Wire format
This document describes the Corda wire format. Use these instructions with an implementation of the AMQP/1.0 specification to read serialized binary messages. AMQP/1.0 implementations include Apache Qpid Proton and Microsoft AMQP.NET Lite.
Header
All messages start with the 5-byte sequence corda
followed by three versioning bytes: major, minor, and encoding.
That means you can’t directly feed a Corda message into an AMQP library. You must check the header string and
then skip it. This is deliberate, to enable other message formats in the future.
The first version byte is set to 1 by default. This indicates the major version of the format. Any other version byte indicates a serialization format that isn’t backwards compatible, and you should abort. The second byte is the minor version. Your code will tolerate this incrementing if it is robust to unknown data (for example, new schema elements). The third byte is an encoding byte. This indicates that new features, such as compression, are active. You should abort if this isn’t zero.
AMQP
AMQP/1.0 is a protocol that contains a standardized binary encoding scheme. The scheme is comparable to, but more advanced than, Google protocol buffers. See the AMQP specification for a full description of this protocol and encoded examples you can use to understand each byte of a message.
The format specifies encodings for several “primitive” types: numbers, strings, UUIDs, timestamps, and symbols.
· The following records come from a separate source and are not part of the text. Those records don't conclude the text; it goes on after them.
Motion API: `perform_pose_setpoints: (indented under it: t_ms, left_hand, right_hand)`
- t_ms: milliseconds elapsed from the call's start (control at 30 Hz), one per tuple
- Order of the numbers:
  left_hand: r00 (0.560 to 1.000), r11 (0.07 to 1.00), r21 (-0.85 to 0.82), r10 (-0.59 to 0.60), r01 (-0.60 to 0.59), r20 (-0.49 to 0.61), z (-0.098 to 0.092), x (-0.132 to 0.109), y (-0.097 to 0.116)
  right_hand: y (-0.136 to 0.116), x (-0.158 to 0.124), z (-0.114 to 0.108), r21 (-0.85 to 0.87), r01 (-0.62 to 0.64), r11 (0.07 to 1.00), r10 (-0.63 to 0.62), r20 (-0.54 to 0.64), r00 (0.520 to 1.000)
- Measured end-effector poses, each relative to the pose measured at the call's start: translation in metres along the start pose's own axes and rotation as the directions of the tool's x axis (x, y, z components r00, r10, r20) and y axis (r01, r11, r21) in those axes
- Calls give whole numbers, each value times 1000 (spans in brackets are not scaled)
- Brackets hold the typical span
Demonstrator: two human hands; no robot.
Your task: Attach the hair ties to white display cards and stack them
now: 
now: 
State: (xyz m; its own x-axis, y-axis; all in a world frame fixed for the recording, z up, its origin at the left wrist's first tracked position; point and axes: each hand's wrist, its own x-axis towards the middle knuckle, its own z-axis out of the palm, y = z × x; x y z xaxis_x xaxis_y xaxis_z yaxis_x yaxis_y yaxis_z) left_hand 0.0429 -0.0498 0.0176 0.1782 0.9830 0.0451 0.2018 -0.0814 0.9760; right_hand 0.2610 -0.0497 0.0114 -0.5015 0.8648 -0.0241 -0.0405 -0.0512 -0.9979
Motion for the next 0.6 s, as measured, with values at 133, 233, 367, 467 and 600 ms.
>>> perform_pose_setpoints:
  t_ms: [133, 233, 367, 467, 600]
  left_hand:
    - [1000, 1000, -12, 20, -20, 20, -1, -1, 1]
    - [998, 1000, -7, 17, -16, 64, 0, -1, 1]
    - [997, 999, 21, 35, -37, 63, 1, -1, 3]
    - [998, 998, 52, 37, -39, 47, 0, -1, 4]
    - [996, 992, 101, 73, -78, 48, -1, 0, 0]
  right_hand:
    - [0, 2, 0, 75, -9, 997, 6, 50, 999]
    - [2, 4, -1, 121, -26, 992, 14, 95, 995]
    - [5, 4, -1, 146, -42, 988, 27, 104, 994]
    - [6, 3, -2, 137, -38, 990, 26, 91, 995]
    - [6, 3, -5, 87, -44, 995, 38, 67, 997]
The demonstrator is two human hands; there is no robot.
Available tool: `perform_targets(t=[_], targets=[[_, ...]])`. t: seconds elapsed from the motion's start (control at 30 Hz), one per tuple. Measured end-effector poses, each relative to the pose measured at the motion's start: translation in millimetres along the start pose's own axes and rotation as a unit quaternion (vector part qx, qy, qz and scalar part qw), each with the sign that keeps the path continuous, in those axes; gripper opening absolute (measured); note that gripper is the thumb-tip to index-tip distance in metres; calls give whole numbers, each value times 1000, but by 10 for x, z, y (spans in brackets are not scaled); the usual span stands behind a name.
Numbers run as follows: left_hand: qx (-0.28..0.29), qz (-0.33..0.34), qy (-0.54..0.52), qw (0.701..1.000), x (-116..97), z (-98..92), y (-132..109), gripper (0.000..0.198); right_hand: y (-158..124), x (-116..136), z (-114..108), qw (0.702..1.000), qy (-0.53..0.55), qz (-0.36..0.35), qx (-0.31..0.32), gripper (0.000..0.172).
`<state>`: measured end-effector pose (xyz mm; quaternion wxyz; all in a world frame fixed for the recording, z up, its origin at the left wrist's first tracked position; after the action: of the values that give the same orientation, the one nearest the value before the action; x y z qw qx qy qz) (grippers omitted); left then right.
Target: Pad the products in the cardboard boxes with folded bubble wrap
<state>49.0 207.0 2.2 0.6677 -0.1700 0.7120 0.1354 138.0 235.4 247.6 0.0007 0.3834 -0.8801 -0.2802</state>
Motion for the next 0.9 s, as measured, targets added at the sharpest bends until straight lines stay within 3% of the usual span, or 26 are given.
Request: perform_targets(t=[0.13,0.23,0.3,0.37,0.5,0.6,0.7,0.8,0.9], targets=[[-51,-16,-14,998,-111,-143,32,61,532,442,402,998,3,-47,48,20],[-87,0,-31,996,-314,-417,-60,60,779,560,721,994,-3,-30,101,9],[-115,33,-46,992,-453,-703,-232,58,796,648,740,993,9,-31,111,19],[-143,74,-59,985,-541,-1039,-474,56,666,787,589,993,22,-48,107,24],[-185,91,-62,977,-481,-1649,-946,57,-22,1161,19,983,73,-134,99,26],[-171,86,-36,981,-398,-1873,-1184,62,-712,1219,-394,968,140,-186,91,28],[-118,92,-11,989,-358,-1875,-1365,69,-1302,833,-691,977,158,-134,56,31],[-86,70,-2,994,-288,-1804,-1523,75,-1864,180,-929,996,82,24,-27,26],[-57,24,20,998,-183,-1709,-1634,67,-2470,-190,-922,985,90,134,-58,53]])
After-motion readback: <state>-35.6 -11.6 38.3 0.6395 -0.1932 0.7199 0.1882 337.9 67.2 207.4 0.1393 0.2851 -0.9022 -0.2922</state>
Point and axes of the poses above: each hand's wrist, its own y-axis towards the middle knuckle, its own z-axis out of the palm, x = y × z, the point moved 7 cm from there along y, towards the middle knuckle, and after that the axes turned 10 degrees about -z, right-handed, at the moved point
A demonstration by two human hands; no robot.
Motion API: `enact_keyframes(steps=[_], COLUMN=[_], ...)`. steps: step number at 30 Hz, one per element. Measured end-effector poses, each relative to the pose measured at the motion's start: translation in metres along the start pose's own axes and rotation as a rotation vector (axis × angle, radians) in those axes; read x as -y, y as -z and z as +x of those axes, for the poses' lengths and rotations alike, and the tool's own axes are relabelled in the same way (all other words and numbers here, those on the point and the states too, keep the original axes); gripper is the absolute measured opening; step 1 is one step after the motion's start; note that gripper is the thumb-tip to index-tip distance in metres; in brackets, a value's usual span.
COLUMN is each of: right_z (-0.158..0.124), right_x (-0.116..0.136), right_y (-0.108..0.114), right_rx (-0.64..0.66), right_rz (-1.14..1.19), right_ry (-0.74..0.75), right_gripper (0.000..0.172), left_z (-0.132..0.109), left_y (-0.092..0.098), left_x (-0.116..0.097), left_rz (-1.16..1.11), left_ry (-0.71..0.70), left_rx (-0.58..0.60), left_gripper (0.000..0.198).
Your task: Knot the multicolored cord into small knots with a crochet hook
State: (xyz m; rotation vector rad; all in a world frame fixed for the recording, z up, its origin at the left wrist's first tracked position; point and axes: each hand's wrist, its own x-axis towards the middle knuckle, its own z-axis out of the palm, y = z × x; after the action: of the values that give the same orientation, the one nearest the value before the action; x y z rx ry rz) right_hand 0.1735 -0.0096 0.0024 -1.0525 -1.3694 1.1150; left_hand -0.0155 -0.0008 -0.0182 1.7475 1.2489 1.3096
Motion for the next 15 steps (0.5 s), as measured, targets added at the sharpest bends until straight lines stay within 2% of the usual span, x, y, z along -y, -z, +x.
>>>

You can think of these as enum entries. It also defines the process to encode maps, lists, and arrays. Arrays always contain a single type of element, while lists can contain multiple element types. An AMQP byte stream is a repeated series of elements.
AMQP goes further than most tagged binary encodings by including the concept of described types. This lets you impose an application-level type system on top of the basic groups of elements that low-level AMQP gives you. Any element in the stream can be prefixed with a descriptor, which is either a string or a 64-bit value. Both types of label have a defined namespacing mechanism. This labeling scheme allows sophisticated layering on top of the simple, interoperable core.
AMQP defines a type system and schema representation which allows you to create app-level type layers. Standard AMQP defines an XML-based schema language as part of the specification, but doesn’t define a way to represent schemas using AMQP itself.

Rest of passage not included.